A complete and exact copy of the data below is required.

- [INFORMATION PROVIDED]
|---|
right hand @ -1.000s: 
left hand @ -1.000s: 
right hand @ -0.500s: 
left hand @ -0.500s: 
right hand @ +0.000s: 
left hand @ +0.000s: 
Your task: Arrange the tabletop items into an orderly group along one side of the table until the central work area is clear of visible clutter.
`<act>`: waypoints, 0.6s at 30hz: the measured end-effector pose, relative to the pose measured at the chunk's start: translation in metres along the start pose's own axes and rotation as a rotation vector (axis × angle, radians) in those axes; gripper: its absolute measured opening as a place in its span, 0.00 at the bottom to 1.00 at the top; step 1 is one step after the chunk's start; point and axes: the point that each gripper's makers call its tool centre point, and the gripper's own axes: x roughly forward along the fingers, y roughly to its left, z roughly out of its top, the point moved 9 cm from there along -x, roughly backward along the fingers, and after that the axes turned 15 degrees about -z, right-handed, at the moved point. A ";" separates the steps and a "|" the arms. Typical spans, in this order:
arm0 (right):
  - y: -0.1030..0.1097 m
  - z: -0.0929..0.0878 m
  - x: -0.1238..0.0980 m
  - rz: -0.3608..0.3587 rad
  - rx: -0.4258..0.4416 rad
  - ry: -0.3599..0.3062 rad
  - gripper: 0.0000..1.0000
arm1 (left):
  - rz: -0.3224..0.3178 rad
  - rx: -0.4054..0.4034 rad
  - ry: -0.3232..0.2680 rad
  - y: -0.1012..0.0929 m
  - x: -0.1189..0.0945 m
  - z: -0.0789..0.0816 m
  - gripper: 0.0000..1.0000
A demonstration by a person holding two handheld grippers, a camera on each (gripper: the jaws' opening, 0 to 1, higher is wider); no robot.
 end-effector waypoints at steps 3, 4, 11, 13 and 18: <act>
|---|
- [RESULT OF THE TASK]
right hand @ -1.000s: 
left hand @ -1.000s: 
right hand @ -0.500s: 
left hand @ -0.500s: 
right hand @ +0.000s: 
left hand @ +0.000s: 
Your task: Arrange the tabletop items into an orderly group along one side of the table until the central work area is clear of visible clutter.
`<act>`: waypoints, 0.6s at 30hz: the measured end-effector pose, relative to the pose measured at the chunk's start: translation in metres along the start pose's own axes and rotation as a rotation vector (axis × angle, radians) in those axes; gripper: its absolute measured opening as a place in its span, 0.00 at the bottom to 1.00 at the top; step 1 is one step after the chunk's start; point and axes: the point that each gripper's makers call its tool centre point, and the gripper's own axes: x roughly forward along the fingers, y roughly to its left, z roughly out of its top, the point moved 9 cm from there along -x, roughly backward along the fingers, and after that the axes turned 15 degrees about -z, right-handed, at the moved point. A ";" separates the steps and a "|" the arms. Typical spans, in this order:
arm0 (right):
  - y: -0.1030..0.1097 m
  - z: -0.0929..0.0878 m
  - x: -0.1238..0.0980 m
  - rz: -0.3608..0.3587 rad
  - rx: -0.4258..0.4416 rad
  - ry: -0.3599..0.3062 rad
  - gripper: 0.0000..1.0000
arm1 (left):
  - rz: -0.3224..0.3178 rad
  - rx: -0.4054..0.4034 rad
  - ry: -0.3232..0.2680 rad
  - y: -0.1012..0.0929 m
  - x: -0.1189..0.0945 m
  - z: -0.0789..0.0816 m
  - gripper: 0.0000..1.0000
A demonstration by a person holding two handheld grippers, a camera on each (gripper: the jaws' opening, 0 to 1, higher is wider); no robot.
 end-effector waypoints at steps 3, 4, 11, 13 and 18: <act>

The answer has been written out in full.